What the exercise asks: Give back exactly the lines from the one holding "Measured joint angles" to the bottom of the material, both included, and nothing more. No pictures.

Dataset excerpt:
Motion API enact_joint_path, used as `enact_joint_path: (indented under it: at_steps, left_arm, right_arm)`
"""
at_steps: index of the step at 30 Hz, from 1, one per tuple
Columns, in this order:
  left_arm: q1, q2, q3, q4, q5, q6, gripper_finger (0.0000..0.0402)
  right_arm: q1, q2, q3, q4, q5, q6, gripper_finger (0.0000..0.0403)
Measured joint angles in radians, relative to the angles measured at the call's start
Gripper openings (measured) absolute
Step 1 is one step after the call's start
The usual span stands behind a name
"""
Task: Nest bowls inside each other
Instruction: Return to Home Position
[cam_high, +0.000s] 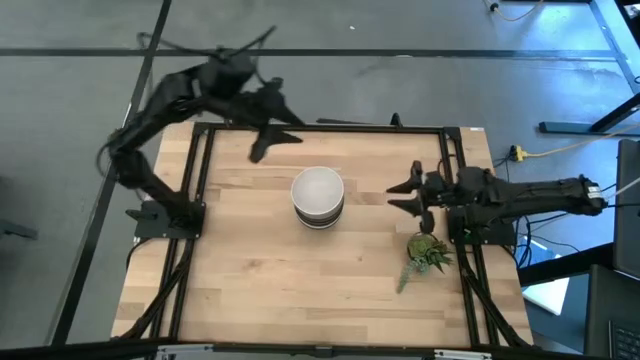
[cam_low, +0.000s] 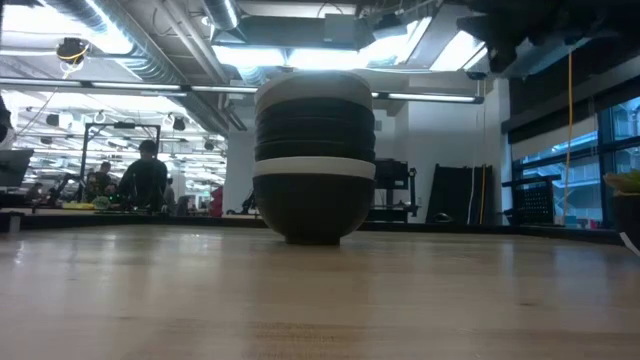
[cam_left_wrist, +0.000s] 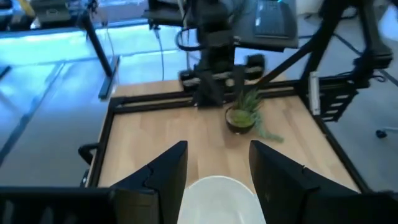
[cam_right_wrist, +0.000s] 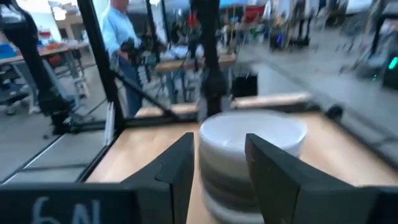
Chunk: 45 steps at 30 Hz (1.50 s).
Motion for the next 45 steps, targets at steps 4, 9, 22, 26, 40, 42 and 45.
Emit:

Reply:
Measured joint angles in radians, relative to the angles measured at the call's start
Gripper openings (measured) absolute
Step 1 is one step after the call's start
The usual span stands behind a name
"""
Task: Nest bowls inside each other
Instruction: Return to Home Position
[cam_high, +0.000s] 
[cam_low, +0.000s] 
[cam_left_wrist, +0.000s] 
[cam_right_wrist, +0.000s] 
Chunk: 45 steps at 30 Hz (1.50 s).
Motion for the next 45 steps, targets at steps 4, 9, 22, 26, 40, 42 and 45.
Emit:

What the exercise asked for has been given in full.